(PROBLEM TO WORK ON):
Across the records below, how many lines contain the string "providing"? Give the number by itself.

(RECORDS SUPPLIED):
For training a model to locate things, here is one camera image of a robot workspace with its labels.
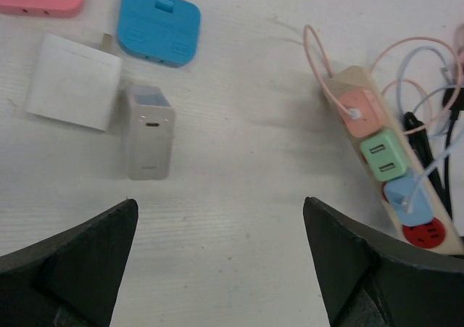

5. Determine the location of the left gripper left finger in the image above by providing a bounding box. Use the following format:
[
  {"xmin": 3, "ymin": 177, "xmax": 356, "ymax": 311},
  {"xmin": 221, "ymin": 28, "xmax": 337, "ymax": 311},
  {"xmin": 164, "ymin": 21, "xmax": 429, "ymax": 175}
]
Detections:
[{"xmin": 1, "ymin": 199, "xmax": 138, "ymax": 326}]

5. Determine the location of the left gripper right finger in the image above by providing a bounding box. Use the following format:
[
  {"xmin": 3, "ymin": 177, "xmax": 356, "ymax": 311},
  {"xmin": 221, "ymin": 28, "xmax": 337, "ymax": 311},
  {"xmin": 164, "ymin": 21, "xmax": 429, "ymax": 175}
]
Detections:
[{"xmin": 303, "ymin": 197, "xmax": 463, "ymax": 326}]

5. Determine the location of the beige power strip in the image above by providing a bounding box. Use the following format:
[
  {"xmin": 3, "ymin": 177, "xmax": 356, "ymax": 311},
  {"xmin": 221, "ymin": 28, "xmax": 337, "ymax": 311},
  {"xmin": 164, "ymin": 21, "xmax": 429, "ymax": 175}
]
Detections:
[{"xmin": 326, "ymin": 66, "xmax": 463, "ymax": 255}]

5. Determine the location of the white usb-c charger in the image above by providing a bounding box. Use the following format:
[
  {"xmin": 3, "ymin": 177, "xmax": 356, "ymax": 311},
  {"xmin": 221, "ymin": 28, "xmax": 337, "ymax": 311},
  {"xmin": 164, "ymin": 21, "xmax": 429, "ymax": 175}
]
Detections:
[{"xmin": 124, "ymin": 84, "xmax": 175, "ymax": 181}]

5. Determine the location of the white plug adapter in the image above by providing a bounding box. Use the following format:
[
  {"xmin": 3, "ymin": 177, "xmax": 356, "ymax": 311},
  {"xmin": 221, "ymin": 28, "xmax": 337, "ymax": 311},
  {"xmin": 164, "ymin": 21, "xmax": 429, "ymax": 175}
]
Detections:
[{"xmin": 25, "ymin": 34, "xmax": 123, "ymax": 131}]

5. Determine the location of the blue plug adapter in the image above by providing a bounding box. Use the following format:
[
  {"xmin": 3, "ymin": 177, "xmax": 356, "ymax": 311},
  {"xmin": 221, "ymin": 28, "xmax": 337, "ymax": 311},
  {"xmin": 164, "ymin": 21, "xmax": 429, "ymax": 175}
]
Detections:
[{"xmin": 116, "ymin": 0, "xmax": 202, "ymax": 67}]

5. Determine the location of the light blue cube charger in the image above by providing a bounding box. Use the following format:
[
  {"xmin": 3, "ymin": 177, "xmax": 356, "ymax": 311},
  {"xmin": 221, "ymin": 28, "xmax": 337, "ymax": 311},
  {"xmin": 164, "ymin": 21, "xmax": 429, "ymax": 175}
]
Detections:
[{"xmin": 383, "ymin": 176, "xmax": 434, "ymax": 227}]

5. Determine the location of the green cube charger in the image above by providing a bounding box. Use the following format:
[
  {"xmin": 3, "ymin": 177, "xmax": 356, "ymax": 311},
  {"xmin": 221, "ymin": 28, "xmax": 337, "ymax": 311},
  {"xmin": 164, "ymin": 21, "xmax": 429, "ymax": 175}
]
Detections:
[{"xmin": 360, "ymin": 128, "xmax": 410, "ymax": 182}]

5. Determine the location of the salmon cube charger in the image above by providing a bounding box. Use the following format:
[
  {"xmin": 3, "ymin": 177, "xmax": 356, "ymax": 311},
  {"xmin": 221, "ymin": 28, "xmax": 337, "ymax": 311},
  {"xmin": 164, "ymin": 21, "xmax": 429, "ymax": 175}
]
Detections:
[{"xmin": 339, "ymin": 88, "xmax": 386, "ymax": 138}]

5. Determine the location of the thin pink usb cable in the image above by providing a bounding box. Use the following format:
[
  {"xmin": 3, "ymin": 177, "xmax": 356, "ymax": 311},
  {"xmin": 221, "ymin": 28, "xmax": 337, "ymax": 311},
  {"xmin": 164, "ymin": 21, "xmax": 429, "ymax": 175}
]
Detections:
[{"xmin": 302, "ymin": 24, "xmax": 464, "ymax": 141}]

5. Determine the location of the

(ANSWER SPACE):
10